In this example, the memory allocation is 256 MB. The value you use should be less than the installed memory on the system, and should leave enough memory for other processes that may be running.

Using other XSL-FO processors

The number of XSL-FO processors is growing. Most of them are commercial products, but they are in serious competition on price and features, which benefits the user community. They also differ in the features they offer. Here is a quick description of some of the features:

  • Some products like Antenna House's XSL Formatter provide a graphical interface that previews the formatted output.

  • Some products provide a command line interface or convenience script. These are useful for automated batch processing of many documents, so you do not have to open them one at a time in a graphical interface.

  • Some provide a programming API, so that you can incorporate the XSL-FO processing into larger applications.

  • Some provide extension elements and processing instructions to enable features that are not covered in the XSL-FO 1.0 standard. Many of those extensions were incorporated into the recently finalized XSL-FO 1.1 standard.

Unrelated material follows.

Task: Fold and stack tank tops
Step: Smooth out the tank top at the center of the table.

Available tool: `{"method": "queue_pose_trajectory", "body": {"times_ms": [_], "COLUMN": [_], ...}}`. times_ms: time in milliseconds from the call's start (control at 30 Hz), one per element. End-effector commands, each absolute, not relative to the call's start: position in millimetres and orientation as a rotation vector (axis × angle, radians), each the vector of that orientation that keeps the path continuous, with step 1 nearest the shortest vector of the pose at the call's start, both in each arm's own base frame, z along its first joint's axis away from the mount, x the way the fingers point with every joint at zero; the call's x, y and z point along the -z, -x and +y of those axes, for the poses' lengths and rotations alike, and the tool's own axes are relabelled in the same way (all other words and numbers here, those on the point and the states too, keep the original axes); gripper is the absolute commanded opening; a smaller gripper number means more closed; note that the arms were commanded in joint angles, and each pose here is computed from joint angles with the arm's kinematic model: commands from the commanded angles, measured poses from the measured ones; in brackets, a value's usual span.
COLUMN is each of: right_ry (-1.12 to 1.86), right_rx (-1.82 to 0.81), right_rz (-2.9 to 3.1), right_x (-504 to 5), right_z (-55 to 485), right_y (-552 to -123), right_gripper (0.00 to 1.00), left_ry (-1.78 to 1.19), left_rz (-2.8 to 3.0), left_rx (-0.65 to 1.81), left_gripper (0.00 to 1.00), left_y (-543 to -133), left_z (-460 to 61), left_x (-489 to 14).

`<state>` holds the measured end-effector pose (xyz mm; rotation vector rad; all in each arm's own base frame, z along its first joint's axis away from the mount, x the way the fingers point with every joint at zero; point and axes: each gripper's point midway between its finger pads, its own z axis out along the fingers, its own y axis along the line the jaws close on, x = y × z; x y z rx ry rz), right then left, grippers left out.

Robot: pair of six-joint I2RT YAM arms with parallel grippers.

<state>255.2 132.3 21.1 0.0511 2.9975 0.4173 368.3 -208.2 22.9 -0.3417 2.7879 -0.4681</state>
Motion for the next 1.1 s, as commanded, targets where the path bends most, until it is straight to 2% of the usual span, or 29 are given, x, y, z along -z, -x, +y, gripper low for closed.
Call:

  • Some products can generate multiple output types, such as PDF and PostScript.

Because these products are undergoing rapid development, and because they provide their own documentation and support, this book will not provide general instructions on how to use them. But the DocBook XSL stylesheets include support for some of the extensions provided by a few of the processors, and those will be described in this book.

Processor extensions

As of the current writing, the DocBook stylesheets support extensions in PTC's Arbortext, RenderX's XEP, and Antenna House's XSL Formatter products. When the extensions for one of these processors is turned on, extra code is written by the stylesheet into the XSL-FO file. That extra code is understood only by a specific processor, so this feature is controlled by stylesheet parameters.

If you are using XEP, then set the xep.extensions parameter to 1. If you are using Antenna House's product, then set the axf.extensions parameter to 1. If you are using the Arbortext processor, then set the arbortext.extensions parameter to 1. You should never turn on the extensions for a processor you are not using, or you will likely get a lot of error messages from the XSL-FO processor that does not understand the extra code.

Not all extension functions in each product are used by the DocBook stylesheets. If you find in their documentation an extension you want to use, you can write a customization layer that implements an extension.

Here are the XSL-FO processor extensions that the stylesheets currently implement:

  • PDF bookmarks. When you open a PDF file in a PDF reader, the left window pane may show a table of contents. Those links are PDF bookmarks inserted into the PDF file by the stylesheet using the processor's extension elements. In XEP, the extension element is rx:bookmark. In Antenna House, an extension attribute named axf:outline-level is used. In Arbortext, the element is fo:bookmark, which is part of the XSL 1.1 standard that is recognized by the Arbortext processor.

  • PDF document information. When you view a PDF file's document properties in the reader, it may show title, author, subject, and keywords information. That information is inserted by the stylesheet as extension elements in the XSL-FO file. In XEP, the extension element is rx:meta-info. In Antenna House, the extension element is axf:document-info.

  • Index cleanup. The XSL-FO 1.0 standard has no way of specifying how page numbers in a book's index should be cleaned up. The cleanup process entails removing duplicate page numbers on an entry, and converting a sequence of consecutive numbers to a page range. This produces a more usable index. In XEP, the extension element is rx:page-index. In Antenna House, the extension is an attribute named axf:suppress-duplicate-page-number.